Take the entries below and print only the lines from the one with "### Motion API" through the one with "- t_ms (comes", exactly as they stand, both ends included.
::: Listed entries :::
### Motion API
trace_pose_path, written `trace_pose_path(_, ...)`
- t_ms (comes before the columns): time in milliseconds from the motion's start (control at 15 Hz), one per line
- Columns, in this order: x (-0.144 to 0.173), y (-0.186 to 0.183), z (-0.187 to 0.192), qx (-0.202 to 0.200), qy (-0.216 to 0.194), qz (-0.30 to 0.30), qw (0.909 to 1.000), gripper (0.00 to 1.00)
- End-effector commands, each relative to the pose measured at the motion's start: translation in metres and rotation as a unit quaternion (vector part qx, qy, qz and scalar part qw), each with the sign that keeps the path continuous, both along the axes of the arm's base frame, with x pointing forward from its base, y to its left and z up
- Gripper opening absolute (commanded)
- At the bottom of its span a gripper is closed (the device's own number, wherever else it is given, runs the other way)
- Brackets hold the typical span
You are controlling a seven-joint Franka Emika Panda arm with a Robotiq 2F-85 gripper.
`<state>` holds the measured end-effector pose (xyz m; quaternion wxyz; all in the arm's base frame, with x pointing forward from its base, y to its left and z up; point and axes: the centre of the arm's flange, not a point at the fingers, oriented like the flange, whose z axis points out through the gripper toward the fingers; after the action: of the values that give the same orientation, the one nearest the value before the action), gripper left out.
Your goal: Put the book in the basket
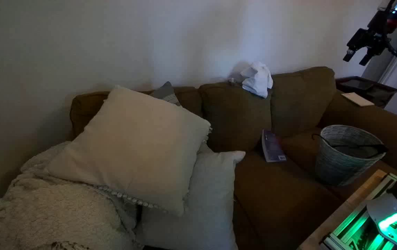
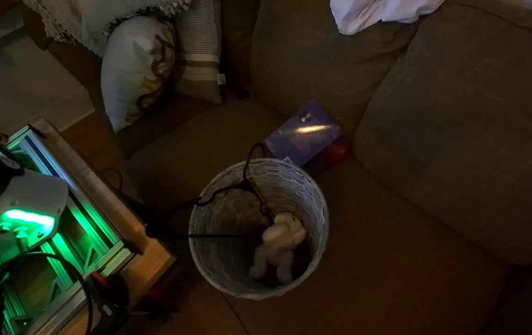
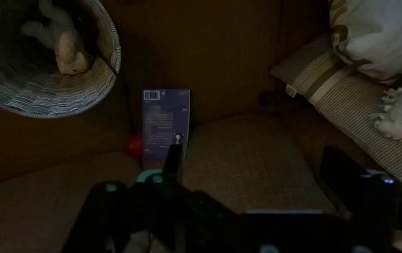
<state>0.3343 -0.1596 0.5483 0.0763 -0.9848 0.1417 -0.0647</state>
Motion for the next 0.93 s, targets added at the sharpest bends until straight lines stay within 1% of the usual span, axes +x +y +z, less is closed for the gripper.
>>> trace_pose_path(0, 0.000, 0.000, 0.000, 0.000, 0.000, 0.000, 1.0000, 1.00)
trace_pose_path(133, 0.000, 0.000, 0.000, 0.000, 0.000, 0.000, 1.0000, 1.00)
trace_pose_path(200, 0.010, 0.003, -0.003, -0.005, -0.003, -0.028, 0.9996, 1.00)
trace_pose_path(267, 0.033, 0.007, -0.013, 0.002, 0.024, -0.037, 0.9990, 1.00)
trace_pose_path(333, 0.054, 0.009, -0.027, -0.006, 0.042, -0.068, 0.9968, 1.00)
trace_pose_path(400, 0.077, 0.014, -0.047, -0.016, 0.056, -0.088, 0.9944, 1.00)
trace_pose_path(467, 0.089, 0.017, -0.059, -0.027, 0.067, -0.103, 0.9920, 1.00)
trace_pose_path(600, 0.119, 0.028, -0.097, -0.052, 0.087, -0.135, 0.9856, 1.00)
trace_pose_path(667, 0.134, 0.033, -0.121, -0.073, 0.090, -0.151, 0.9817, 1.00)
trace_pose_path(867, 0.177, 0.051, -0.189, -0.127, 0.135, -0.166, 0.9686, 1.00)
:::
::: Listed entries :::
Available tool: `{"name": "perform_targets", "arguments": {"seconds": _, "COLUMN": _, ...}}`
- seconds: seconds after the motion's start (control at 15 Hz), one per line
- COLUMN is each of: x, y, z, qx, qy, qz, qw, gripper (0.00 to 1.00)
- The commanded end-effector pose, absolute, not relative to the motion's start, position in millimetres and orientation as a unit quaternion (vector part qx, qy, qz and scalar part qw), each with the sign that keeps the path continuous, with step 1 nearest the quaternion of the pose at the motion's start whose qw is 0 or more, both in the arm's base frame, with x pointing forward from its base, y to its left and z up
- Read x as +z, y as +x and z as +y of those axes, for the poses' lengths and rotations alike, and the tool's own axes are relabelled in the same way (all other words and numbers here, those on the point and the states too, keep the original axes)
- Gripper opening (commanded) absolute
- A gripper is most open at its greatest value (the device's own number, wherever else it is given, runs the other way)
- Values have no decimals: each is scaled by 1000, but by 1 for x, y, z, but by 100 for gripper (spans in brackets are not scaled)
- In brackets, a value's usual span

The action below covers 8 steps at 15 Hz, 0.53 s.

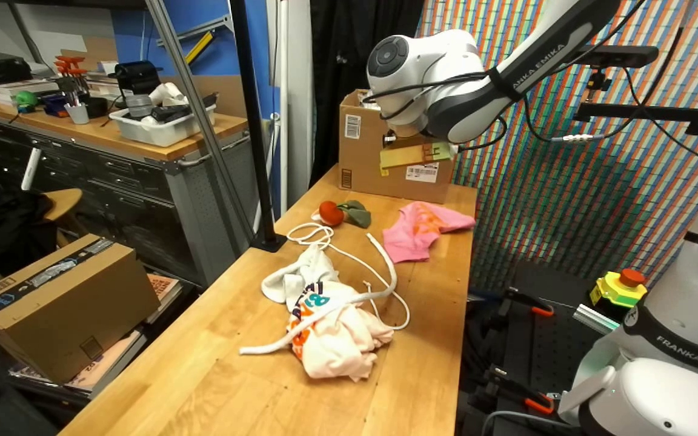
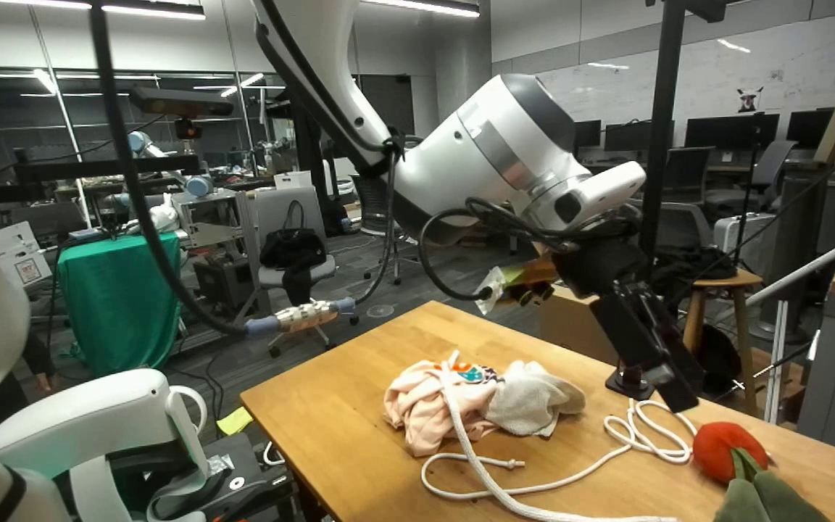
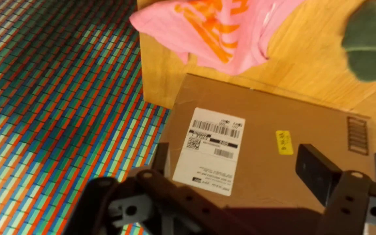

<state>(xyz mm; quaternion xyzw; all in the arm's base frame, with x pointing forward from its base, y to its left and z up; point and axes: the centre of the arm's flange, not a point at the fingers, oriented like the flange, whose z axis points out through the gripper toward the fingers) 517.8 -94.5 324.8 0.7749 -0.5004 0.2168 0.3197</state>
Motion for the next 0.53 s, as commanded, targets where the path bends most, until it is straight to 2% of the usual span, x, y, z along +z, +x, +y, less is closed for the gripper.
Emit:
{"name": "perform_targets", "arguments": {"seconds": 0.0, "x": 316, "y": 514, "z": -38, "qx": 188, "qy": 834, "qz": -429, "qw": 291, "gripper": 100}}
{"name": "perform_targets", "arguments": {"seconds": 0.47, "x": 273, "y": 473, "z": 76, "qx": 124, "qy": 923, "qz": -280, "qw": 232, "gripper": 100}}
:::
*Response box*.
### Motion API
trace_pose_path, written `trace_pose_path(_, ...)`
- t_ms (comes before the columns): time in milliseconds from the motion's start (control at 15 Hz), one per line

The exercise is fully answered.